Novartis’ Cosentyx (secukinumab) has become the first IL-17 inhibitor to win European approval for first-line treatment of moderate-to-severe psoriasis.
The European Commission has approved the drug as a first-line systemic treatment of moderate-to-severe plaque psoriasis in adults who are candidates for systemic therapy.

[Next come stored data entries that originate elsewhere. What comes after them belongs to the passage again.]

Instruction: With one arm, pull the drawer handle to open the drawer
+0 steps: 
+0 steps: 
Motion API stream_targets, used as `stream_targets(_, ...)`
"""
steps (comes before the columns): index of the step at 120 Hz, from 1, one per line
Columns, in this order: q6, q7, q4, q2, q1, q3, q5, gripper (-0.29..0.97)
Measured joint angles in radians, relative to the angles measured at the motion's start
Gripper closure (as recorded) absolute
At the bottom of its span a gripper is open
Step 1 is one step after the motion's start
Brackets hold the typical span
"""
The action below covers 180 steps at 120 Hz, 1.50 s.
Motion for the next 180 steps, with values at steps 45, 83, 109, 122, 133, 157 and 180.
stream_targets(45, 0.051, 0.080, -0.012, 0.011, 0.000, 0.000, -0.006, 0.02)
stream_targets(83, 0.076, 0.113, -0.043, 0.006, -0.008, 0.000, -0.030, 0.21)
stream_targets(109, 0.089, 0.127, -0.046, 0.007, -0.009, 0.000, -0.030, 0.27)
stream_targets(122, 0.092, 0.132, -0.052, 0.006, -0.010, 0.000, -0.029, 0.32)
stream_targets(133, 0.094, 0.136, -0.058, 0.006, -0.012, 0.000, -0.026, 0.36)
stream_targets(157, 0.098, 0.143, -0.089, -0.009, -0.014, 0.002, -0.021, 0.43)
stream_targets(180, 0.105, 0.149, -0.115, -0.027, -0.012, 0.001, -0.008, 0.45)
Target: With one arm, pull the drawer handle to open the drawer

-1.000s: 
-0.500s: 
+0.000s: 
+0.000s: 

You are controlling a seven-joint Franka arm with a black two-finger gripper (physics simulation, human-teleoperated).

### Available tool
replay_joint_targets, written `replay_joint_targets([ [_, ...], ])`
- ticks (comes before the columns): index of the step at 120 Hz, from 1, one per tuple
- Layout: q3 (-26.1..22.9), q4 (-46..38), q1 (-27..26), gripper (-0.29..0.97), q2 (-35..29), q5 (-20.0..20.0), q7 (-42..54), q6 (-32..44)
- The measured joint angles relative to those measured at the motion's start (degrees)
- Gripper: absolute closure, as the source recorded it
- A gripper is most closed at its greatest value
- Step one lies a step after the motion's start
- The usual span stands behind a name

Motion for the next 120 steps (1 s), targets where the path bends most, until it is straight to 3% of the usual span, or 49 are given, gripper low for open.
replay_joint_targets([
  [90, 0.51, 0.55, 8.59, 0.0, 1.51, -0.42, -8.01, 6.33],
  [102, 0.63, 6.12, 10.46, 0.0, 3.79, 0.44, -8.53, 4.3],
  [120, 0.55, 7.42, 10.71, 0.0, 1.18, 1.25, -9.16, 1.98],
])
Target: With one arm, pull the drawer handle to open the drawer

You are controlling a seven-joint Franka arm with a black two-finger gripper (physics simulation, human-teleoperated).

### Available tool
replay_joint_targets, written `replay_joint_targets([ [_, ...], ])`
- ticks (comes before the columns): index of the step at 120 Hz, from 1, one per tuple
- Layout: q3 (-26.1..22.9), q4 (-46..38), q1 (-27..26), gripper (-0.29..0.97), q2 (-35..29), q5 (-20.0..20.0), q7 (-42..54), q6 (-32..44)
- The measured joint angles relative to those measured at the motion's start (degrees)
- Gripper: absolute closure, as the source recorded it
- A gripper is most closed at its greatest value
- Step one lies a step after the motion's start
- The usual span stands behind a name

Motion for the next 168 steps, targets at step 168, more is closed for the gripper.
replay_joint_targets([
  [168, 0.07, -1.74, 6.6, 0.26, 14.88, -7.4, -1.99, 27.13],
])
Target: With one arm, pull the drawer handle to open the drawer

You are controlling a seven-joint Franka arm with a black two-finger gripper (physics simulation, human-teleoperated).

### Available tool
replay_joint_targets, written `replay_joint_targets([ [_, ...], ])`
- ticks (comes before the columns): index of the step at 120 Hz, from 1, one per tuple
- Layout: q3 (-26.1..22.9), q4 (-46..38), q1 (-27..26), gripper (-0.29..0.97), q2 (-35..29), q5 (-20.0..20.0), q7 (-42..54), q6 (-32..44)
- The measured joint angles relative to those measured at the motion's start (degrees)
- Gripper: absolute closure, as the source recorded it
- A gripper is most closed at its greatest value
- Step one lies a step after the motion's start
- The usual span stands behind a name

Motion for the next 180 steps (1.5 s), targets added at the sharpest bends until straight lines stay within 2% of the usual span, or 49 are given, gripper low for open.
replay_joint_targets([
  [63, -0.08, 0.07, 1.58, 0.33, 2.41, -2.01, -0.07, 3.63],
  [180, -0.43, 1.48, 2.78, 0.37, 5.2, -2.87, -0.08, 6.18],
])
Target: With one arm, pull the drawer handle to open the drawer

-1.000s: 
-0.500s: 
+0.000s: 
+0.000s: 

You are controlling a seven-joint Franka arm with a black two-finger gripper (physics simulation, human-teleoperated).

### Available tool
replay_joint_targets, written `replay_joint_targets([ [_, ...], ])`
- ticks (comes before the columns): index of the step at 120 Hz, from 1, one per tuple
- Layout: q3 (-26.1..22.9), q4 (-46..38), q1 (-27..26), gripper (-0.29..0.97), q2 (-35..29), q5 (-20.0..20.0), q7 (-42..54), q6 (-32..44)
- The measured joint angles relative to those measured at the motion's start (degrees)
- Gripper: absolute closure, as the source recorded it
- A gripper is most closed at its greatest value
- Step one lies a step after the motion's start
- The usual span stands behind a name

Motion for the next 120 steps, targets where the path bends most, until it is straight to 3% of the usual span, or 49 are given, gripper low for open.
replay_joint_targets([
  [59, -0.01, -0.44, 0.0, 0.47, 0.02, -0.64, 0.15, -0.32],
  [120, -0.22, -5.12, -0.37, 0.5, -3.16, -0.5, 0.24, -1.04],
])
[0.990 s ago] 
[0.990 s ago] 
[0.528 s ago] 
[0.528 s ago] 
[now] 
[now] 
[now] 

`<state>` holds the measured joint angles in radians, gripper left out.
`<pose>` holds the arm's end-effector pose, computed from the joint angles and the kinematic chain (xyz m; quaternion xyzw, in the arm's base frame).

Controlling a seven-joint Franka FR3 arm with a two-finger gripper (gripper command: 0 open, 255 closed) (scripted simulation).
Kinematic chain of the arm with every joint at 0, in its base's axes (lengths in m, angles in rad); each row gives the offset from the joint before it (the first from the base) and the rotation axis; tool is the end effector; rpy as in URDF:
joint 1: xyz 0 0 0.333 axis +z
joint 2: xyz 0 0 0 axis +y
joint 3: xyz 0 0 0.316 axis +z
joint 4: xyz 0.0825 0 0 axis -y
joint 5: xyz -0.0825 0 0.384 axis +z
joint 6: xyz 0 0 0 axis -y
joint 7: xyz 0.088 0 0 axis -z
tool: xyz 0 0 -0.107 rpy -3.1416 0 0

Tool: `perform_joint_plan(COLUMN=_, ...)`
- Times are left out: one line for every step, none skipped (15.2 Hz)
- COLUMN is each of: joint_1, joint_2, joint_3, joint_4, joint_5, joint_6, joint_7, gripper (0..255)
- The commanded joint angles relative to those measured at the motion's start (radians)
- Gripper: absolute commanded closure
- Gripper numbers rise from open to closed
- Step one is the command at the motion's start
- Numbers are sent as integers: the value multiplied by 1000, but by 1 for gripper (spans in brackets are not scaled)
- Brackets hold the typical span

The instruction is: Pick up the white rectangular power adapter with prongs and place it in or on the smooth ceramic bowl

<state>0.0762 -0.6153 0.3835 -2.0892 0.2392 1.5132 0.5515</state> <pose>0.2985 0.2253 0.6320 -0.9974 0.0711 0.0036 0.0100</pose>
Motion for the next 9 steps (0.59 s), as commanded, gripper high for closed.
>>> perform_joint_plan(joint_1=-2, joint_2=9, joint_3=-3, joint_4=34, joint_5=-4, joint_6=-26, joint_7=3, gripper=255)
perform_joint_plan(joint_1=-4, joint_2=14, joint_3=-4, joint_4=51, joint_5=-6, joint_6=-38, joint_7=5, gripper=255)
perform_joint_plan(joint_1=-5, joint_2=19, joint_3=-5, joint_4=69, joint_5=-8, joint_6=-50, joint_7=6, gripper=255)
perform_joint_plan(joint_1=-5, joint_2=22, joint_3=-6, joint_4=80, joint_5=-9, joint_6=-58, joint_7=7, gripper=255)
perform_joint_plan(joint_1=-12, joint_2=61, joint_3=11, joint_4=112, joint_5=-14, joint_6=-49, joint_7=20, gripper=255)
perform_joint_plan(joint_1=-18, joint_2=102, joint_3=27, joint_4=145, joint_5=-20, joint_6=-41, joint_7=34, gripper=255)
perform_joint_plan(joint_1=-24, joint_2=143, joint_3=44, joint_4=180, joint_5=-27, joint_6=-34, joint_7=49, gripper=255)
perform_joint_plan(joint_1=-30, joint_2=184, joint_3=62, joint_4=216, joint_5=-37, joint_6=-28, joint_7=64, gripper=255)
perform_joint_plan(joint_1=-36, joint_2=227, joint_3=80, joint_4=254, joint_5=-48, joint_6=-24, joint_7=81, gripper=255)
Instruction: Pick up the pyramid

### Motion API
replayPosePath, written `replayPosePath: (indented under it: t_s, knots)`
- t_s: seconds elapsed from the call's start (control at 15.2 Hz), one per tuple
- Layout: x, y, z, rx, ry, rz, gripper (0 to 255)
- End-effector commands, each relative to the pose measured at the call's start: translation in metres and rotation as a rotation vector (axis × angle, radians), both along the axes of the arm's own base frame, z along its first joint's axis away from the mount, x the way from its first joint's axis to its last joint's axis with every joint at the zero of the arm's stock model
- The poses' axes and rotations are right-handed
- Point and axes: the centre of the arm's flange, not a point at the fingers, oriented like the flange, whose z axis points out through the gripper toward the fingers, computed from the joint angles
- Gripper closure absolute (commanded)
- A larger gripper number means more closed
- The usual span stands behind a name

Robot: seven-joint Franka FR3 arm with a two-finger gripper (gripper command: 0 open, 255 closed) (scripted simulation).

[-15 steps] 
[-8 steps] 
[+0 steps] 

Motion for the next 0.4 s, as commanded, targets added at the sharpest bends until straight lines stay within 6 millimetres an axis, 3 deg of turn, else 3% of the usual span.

According to the Swiss drug giant, the green light is “a significant milestone in the treatment of psoriasis” because it offers patients a new first-line biologic treatment option for the first time; other biologics currently on the market for the disease in Europe are all second-line options.
“Nearly half of psoriasis patients are not content with current therapies, including biologic treatments, showing a significant unmet need for patients,” said David Epstein, Division Head, Novartis Pharmaceuticals, and he claimed that Cosentyx, with a first-line systemic indication for treatment of psoriasis, will provide patients “a better chance of achieving clear or almost clear skin”.
Clinical trials of the drug have shown high rates of clear to almost clear skin after 12 weeks’ treatment, as well as superiority to Amgen’s Enbrel (etanercept) and Johnson & Johnson’s Stelara (ustekinumab).
In the US a decision on Cosentyx is anticipated early this year, but the signs are good: the Dermatologic and Ophthalmic Drugs Advisory Committee unanimously recommended its approval to the FDA back in October.